What the task requires: Every picture stays out; everything else in the listing below is to be returned exactly.

Data block:

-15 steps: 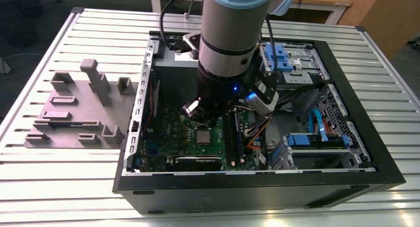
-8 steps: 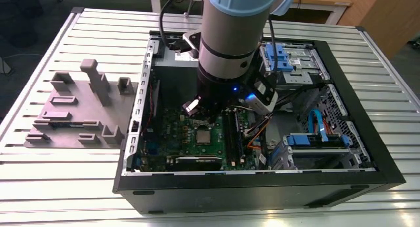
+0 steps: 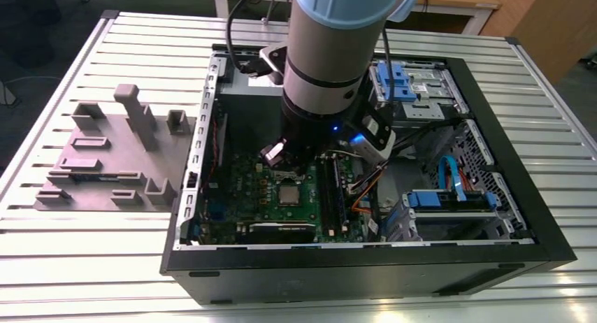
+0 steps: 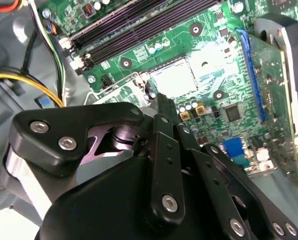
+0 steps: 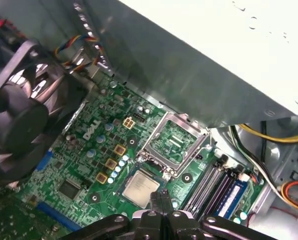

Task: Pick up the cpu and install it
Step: 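Close the cpu cover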

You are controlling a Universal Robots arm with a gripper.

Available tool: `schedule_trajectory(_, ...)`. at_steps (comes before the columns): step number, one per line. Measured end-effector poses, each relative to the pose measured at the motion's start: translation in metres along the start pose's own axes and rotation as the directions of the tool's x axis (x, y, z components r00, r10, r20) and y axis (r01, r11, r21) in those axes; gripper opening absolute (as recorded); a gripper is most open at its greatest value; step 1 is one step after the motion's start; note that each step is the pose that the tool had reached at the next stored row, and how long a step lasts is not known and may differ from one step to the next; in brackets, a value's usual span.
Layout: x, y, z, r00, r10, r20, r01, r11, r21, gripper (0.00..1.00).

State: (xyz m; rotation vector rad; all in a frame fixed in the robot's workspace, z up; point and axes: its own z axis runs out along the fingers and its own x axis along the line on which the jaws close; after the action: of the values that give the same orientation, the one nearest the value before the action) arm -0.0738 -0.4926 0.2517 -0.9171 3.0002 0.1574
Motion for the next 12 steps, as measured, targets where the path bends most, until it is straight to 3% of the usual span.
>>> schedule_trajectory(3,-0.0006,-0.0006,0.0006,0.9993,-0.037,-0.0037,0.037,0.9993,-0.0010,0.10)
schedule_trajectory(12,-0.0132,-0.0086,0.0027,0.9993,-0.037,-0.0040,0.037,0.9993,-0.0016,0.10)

Result of the exercise:
-15 steps: 
-8 steps: 
+0 steps: 
+0 steps: 
+0 steps: 

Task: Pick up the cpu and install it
Step: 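Close the cpu cover
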
You are controlling a Universal Robots arm with a gripper.

Available tool: `schedule_trajectory(_, ...)`. at_steps (comes before the columns): step number, one per line. Measured end-effector poses, each relative to the pose measured at the motion's start: translation in metres along the start pose's own axes and rotation as the directions of the tool's x axis (x, y, z components r00, r10, r20) and y axis (r01, r11, r21) in those axes; gripper opening absolute (as recorded); a gripper is most open at its greatest value; step 1 is one step after the motion's start; note that each step is the pose that the tool had reached at the next stored row, and how long a step lasts is not known and may differ from one step to the next; in brackets, a value's usual span.
Layout: x, y, z, r00, r10, r20, r01, r11, r21, gripper (0.00..1.00).

State: (xyz m; rotation vector rad; all in a frame fixed in the robot's workspace, z up; point and axes: its own z axis runs out along the fingers and its own x axis along the line on which the jaws close; after the action: of the values that give the same orientation, the one nearest the value before the action) arm -0.0738 -0.4926 0.2517 -0.9171 3.0002 0.1574
Motion for the next 12 steps, as measured, targets where the path bends most, until it is straight to 3% of the usual span.
>>> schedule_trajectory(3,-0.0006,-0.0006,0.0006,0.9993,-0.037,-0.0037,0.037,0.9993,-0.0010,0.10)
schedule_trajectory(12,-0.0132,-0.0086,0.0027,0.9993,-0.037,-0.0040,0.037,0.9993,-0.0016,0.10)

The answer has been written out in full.